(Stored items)
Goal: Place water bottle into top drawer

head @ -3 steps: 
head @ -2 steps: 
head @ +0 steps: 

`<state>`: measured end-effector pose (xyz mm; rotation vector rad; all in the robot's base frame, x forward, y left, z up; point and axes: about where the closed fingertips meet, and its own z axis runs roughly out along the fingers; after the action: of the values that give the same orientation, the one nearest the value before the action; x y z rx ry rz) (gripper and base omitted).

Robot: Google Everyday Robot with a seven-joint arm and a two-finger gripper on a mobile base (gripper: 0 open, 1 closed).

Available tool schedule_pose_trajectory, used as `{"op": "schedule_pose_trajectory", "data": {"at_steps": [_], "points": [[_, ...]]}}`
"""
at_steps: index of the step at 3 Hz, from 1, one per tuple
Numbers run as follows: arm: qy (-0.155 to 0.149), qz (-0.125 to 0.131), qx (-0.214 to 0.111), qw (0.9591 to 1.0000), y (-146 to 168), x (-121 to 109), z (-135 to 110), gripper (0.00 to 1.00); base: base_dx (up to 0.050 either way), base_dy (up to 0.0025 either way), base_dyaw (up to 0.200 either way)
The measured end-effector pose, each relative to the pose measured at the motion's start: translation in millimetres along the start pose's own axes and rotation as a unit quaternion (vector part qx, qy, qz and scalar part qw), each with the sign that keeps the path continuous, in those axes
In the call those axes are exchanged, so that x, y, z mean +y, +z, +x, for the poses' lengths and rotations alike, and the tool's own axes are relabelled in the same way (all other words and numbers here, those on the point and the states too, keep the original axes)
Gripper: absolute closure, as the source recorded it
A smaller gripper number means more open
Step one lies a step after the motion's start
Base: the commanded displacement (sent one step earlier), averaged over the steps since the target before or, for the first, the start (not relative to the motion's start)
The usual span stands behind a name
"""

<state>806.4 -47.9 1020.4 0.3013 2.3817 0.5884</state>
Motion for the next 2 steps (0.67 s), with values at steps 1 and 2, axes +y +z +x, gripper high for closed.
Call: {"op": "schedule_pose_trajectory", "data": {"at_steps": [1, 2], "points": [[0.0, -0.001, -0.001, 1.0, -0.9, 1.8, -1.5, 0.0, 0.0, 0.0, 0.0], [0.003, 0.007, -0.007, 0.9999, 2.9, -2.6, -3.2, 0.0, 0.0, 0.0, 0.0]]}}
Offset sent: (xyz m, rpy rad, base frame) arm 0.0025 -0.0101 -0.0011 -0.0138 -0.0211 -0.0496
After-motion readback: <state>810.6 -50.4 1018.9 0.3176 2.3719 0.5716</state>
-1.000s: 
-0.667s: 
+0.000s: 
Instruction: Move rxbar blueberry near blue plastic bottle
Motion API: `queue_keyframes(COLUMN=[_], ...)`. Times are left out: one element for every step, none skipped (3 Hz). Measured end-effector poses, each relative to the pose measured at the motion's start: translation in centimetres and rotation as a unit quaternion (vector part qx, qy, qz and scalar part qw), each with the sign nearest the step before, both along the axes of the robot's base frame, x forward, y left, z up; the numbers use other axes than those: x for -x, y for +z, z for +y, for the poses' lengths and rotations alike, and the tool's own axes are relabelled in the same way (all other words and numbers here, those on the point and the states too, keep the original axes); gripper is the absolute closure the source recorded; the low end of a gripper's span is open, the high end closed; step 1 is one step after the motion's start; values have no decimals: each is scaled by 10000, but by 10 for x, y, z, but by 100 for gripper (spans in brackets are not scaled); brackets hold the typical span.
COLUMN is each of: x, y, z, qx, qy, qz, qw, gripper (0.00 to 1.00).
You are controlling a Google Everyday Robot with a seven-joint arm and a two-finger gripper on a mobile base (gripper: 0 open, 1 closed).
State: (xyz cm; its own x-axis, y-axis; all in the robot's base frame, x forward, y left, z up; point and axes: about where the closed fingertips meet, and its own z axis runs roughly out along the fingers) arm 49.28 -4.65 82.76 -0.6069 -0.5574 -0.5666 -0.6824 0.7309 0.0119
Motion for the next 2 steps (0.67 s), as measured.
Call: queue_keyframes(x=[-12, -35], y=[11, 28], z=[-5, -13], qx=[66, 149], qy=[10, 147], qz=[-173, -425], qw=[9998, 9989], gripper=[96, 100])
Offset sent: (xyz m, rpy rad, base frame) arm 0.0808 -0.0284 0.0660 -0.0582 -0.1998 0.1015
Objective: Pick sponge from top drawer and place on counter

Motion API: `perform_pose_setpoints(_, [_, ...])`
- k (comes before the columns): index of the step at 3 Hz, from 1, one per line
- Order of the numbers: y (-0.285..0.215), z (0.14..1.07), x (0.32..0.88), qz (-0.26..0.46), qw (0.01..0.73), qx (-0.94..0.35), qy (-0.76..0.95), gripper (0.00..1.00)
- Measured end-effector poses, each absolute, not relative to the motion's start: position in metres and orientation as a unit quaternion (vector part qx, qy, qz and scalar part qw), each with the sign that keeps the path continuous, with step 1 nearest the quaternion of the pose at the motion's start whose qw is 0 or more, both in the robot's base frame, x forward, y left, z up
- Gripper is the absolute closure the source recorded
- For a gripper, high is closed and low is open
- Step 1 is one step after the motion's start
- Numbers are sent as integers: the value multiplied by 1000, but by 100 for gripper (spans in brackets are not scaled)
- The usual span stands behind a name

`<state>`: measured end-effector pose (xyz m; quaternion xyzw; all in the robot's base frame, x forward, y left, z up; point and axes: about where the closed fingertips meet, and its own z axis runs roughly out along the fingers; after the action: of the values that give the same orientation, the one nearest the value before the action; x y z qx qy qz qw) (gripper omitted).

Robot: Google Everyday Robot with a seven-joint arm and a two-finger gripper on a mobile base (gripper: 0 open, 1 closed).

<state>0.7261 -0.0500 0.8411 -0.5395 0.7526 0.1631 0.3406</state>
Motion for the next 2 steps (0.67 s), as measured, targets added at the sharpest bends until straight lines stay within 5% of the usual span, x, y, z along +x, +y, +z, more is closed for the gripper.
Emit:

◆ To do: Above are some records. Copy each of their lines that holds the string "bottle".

◆ Task answer:
Goal: Place water bottle into top drawer
Instruction: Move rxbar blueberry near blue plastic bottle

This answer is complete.